**Exercise objective**
Begin at the top of the listing below. Write each line out exactly, ending with the line that holds "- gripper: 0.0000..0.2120".

**Data extract**
#####
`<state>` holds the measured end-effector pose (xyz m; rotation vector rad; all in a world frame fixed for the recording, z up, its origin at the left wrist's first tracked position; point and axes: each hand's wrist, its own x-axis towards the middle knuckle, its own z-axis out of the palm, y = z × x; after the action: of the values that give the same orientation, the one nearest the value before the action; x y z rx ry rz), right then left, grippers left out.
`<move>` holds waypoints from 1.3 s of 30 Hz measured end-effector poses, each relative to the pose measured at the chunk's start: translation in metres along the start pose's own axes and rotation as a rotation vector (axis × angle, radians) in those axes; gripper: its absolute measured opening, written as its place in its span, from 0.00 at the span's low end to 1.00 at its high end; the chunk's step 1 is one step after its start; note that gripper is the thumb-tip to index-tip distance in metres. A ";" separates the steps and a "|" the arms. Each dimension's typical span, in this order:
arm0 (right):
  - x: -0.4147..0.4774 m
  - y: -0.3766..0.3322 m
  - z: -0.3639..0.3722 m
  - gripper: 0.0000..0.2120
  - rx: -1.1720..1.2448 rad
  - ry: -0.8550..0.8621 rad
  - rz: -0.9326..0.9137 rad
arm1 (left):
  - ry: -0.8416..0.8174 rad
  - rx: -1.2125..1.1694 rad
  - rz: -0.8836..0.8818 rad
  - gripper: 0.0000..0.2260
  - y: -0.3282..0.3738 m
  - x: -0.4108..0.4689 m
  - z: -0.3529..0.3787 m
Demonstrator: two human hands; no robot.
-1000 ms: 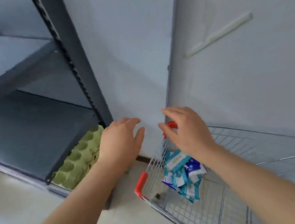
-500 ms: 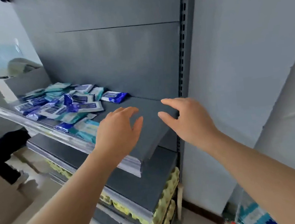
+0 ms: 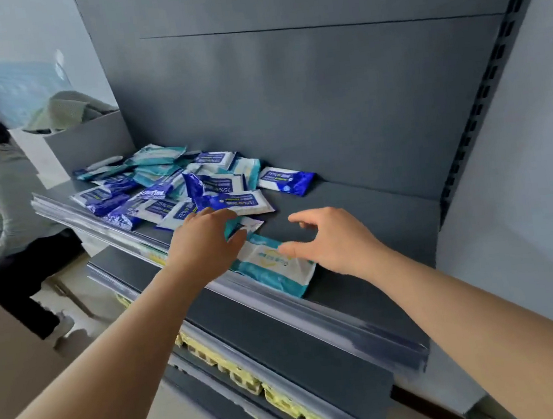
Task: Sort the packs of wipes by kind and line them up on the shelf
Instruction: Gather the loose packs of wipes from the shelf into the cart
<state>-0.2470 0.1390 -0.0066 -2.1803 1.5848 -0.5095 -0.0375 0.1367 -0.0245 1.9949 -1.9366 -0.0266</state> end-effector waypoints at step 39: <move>0.178 -0.017 0.040 0.27 0.284 0.388 0.442 | -0.121 -0.629 -0.098 0.24 -0.088 0.182 0.021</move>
<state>-0.1612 -0.0219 -0.0215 -1.5219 1.9772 -0.9830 0.0528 -0.0454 -0.0248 1.6758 -1.6165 -0.7034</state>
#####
**Output of the task**
`<state>` holds the measured end-effector pose (xyz m; rotation vector rad; all in a world frame fixed for the recording, z up, its origin at the left wrist's first tracked position; point and axes: each hand's wrist, its own x-axis towards the middle knuckle, its own z-axis out of the palm, y = z × x; after the action: of the values that give the same orientation, the one nearest the value before the action; x y z rx ry rz), right then left, grippers left out.
`<move>` holds waypoints from 1.3 s of 30 Hz measured end-effector poses, each relative to the pose measured at the chunk's start: translation in metres along the start pose's own axes and rotation as a rotation vector (axis × angle, radians) in those axes; gripper: its absolute measured opening, written as its place in its span, from 0.00 at the span's low end to 1.00 at its high end; the chunk's step 1 is one step after its start; note that gripper is the thumb-tip to index-tip distance in metres. A ";" separates the steps and a "|" the arms. Each dimension's typical span, in this order:
arm0 (right):
  - x: -0.4147..0.4774 m
  - y: -0.3766..0.3322 m
  - z: -0.3639..0.3722 m
  - gripper: 0.0000..0.2120

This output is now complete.